Queste sono cazzate, lodiciamo senza grossi giri di parole.
Il problema vero – lo abbiamo detto tante volte su queste pagine – non è sostituire il vuoto esecutivo ascoltando sul giradischi cantanti che, nel periodo fra gli anni Cinquanta e i Settanta, battevano i teatri di seconda o terza categoria, e rimpiangendo la loro aurea mediocritas come il criterio esecutivo ideale.
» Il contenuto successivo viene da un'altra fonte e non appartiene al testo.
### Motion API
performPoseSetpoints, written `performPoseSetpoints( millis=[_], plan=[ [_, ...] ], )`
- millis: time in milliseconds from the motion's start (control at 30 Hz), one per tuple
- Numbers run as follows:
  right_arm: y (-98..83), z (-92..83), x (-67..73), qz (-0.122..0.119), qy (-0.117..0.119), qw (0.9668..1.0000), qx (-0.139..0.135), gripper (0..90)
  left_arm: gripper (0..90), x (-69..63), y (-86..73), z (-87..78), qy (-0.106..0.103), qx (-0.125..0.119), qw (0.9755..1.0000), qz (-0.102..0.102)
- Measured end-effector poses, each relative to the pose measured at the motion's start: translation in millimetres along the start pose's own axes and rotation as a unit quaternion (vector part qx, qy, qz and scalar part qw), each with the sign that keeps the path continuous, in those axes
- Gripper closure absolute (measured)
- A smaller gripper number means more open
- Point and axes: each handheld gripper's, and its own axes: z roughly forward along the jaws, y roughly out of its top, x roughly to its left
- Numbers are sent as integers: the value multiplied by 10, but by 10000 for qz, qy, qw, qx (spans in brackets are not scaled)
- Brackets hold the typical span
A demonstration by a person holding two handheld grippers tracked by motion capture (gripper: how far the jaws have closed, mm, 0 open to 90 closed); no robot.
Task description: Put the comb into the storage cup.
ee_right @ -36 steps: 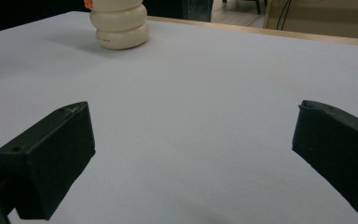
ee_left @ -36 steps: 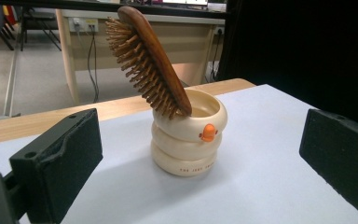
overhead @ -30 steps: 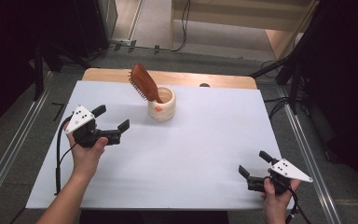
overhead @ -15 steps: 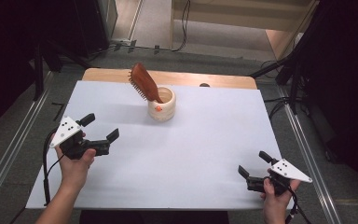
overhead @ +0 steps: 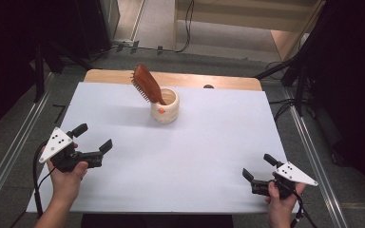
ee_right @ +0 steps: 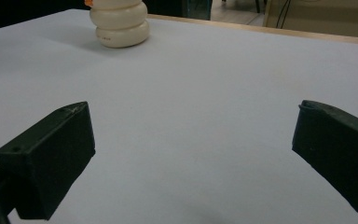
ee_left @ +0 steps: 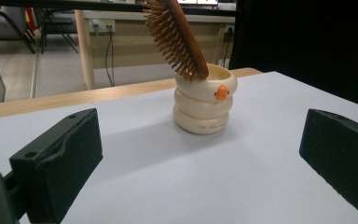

Questo è, tutt’al più, un sostituto d’affetto: non ci riconosciamo nell’attualità, quindi la sostituiamo con la roba vecchia di buona memoria, e nemmeno con l’antiquariato, ma con il modernariato e “le buone cose di pessimo gusto” del salotto di nonna Speranza.
Ognuno si consola con ciò che può e vuole; ma questo non può essere il criterio di un teatro come la Scala, da cui ci aspettiamo invece lo slancio dell’innovazione che caratterizza, per esempio, istituzioni europee anche assai meno prestigiose.
Scegliere un cast come quello proposto vuol dire cercare di perpetuare una tradizione già di per se stessa piuttosto stantia senza avere a disposizione i cantanti per poterlo fare con un minimo di autorità, e che comunque non soddisferanno nessuno: né quelli che si aspettano qualcosa di diverso, né quelli che sono ancora avvinghiati alla scatola delle foto di famiglia e che non riusciranno a trovare nell'Elisabetta della Cedolins nemmeno un'eco del personaggio creato da Montserrat Caballé
Noi vorremmo che Lissner se ne fottesse della retroguardia di infimo profilo culturale che ancora Milano si porta dietro come palla al piede, e che sembra aver voce solo perché fischia in mezzo ad una maggioranza silenziosa; e che avesse il coraggio di sperimentare, perché in qualunque campo scientifico e culturale in senso lato solo la sperimentazione porta i risultati più degni di essere segnalati.
Sperimentatore, giova ricordarlo, fu anche Serafin, quando convinse un donnone greco, che di mestiere faceva il soprano e che frequentava i ruoli wagneriani, ad abbordare i grandi ruolibelcantistici, con i risultati che oggi conosciamo bene. D’altra parte, solo chi ha il coraggio di mettersi di traverso alle tradizioni, finisce per cambiare la Storia.
Solo così, crediamo, riuscirà a riportare alla Scala quei grandi nomi che tutti noi, veri appassionati, pretendiamo di poter rivedere.